» **TASK GOAL**
Return the lines of the data below exactly. Start at the first and end with the line containing "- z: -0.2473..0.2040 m".

DATA EXTRACT Block Start

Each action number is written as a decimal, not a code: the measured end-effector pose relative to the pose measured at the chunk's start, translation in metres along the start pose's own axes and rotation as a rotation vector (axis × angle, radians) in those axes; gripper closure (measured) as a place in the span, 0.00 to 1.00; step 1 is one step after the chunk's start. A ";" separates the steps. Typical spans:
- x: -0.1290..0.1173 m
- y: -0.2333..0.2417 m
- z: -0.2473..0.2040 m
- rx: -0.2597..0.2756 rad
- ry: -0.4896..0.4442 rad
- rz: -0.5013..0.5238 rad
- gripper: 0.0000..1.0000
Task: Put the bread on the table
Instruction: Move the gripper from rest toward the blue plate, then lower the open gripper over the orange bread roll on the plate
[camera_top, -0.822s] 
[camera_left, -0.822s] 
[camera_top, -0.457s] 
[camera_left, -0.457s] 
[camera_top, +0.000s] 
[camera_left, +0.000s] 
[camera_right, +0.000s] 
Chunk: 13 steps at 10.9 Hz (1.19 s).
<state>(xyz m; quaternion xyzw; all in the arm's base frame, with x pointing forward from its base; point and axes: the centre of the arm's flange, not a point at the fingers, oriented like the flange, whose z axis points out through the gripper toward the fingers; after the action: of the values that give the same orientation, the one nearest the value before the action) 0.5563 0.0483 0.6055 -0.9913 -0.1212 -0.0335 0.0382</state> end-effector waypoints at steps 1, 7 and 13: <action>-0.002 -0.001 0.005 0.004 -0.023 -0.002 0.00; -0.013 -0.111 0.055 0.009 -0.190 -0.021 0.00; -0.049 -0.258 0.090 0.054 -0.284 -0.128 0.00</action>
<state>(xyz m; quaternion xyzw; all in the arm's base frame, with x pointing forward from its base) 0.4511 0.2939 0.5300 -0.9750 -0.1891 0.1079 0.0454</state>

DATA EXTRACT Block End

» **YOUR RESPONSE**
Each action number is written as a decimal, not a code: the measured end-effector pose relative to the pose measured at the chunk's start, translation in metres along the start pose's own axes and rotation as a rotation vector (axis × angle, radians) in those axes; gripper closure (measured) as a place in the span, 0.00 to 1.00; step 1 is one step after the chunk's start. A ";" separates the steps. Typical spans:
- x: -0.1290..0.1173 m
- y: -0.2333..0.2417 m
- z: -0.2473..0.2040 m

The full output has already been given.